A lot must also depend on context. Off the top of my head, the computer hackers of the ransomware sort seem fairly creative, even if most of them turn out to be bored and greedy teenagers who’ve used an off-the-shelf bits of software and the sort of “social engineering” that’s been the tool of fraudsters for millennia. They’re not wholly successful, of course, and it’s refreshing to see the demands they make of well-known corporations receive the same four-day silence the rest of us get, but there’s something about their inversion of the usual rules of modern e-commerce that can’t fail to warm the heart.
As I see it, though, creativity is something more than the mere assembling of a concept, as generation of blandly formulaic celebrity restaurateurs generously suggest. To my mind, it must also include the element of surprise. We may never know the person who first put pineapple on a pizza, but I think can all acknowledge that it was, and perhaps still is, a surprising thing to do, comparable with putting a urinal in a gallery or leading a regiment of elephants through the cheese-making mountains of Europe. In each of these examples, something – an idea – disturbed the perceived normal order of things, and that seems a vital element, whether it happened in the noisy world of military strategy, the silent laboratories of virologists or the gentle bubbling of a kitchen.

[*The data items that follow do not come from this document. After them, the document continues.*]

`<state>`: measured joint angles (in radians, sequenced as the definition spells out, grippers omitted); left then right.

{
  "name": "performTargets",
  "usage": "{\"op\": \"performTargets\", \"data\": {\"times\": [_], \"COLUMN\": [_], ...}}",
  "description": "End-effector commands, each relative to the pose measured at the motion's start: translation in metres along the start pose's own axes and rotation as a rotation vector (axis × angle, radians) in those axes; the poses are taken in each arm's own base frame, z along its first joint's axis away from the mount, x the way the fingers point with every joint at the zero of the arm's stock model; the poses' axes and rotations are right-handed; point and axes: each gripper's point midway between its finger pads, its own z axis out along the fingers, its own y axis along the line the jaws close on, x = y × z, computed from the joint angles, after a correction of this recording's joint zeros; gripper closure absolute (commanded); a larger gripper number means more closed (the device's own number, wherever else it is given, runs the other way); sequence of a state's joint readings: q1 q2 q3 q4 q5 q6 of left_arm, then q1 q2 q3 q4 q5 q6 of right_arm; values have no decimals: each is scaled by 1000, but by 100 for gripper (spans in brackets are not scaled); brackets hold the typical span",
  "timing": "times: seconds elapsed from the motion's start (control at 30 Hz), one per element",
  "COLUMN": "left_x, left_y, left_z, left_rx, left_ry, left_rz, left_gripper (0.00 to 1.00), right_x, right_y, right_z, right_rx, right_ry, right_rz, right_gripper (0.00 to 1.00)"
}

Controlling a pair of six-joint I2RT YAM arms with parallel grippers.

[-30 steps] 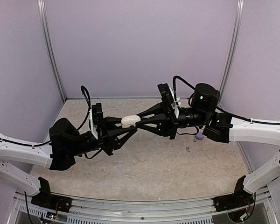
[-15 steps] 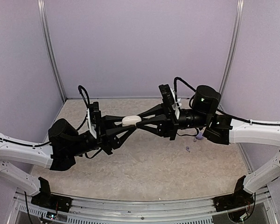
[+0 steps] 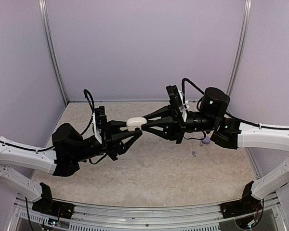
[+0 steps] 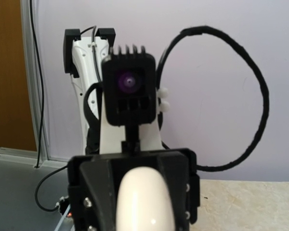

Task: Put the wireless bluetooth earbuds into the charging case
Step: Pass from the right arm to the left

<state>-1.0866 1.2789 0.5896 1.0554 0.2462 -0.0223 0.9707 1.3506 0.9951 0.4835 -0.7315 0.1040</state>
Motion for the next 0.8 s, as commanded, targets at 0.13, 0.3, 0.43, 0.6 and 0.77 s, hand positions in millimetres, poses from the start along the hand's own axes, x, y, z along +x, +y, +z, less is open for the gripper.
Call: {"op": "performTargets", "data": {"times": [0.13,0.3,0.43,0.6,0.77], "left_x": [-7,-9,-10,-4,10], "left_y": [-3,-4,-6,-6,-12], "left_z": [-1,-2,-2,-3,-10], "left_rx": [3,11,23,19,45], "left_ry": [-30,-34,-32,8,74], "left_rz": [0,1,4,15,21], "left_gripper": [72,77,83,89,90], "right_x": [-8,-6,-2,-1,3], "right_y": [4,3,2,-2,-8], "right_z": [-1,0,0,-2,-7], "right_rx": [-6,-3,0,29,63], "right_ry": [-23,-17,-3,22,87], "right_rz": [-8,-6,-3,-8,-36], "right_gripper": [100,100,100,72,42]}}
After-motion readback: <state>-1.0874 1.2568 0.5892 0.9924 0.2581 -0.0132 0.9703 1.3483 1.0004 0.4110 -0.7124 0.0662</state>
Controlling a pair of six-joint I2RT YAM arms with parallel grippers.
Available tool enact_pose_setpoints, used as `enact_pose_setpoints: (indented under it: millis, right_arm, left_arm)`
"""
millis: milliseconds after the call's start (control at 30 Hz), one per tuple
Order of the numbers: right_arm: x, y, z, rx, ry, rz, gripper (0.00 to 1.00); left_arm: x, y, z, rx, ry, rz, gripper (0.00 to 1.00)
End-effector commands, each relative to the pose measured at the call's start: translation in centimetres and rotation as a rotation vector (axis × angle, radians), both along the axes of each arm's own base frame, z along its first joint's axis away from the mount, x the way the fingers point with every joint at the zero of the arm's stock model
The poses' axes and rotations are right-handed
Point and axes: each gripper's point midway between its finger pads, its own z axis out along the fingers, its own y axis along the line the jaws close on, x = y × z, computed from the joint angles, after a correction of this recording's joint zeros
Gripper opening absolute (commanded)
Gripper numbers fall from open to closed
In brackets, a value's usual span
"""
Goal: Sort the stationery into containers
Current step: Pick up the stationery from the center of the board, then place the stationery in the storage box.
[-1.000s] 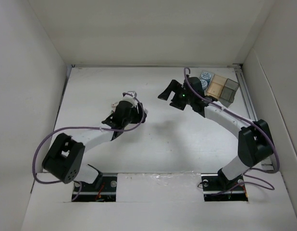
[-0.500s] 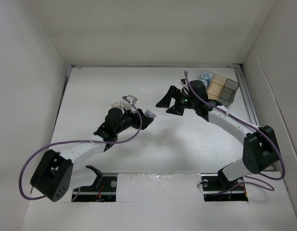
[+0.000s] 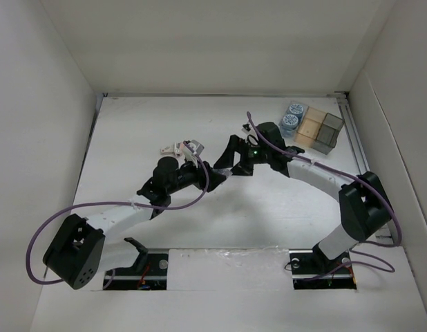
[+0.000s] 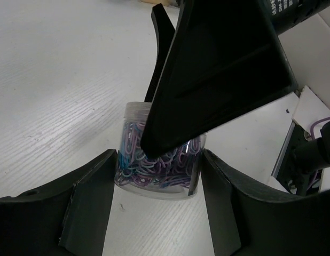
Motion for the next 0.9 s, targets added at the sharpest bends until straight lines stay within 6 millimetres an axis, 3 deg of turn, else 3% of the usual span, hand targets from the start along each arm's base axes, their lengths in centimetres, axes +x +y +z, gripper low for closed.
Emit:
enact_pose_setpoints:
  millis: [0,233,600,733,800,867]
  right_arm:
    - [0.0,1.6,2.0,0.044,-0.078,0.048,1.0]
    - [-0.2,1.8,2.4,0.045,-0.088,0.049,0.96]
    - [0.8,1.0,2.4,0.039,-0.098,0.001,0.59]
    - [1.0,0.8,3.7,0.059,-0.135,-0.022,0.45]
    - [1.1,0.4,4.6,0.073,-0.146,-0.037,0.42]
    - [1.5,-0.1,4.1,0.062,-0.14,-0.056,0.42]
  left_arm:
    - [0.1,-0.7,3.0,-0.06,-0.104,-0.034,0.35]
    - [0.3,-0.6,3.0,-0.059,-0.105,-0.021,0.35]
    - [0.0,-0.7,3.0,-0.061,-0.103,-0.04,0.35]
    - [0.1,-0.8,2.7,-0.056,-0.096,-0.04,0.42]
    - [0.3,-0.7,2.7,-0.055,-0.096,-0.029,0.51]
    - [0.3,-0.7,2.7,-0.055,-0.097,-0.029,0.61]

There are many, sadly, who don’t care for surprises, as I’m sure most of us discovered in our younger days, and might therefore devalue the experience, however inventive, suprising or original. In addition, creativity isn’t a single-edged sword, which is why none of us can understand our electricity bills, and how whole industries contrive to be both immensely profitable and utterly reliant on subsidies. Every scammer, grifter, love-rat and salesperson is, to a good degree, creative and mightily proud of it they are, but that’s no reason to value them more highly on account of it, or admire their tangled trickery.
And that, I suspect, is why some people – and it should probably be many more – don’t value creativity in itself. It is, to put it bluntly, inherently suspicious and often subterfugal. But that doesn’t mean it’s not valued in the traditional, mercenary way. There is no more creative industry than advertising, for example, nor any more despicable, yet we’re happy to pay higher prices, and have our children singing jingles in the playground, in return for having our days made brighter by beautifully lurid billboards. Without advertising, some will doubtless argue, we wouldn’t have such interesting television shows to watch, or sponsored outrage on the radio, so it’s surely worth directing some of our money to advertisers just for that? It’s practically our culture now and if novelists could only learn to boost fried chicken every few pages, they might find the concept of value more reciprocal than they think.
So, to summarise, some people don’t value creativity because it’s so often abused, and some just don’t put a value on it. Which means the question’s as much to do with what “value” means, and we can all be creative with that.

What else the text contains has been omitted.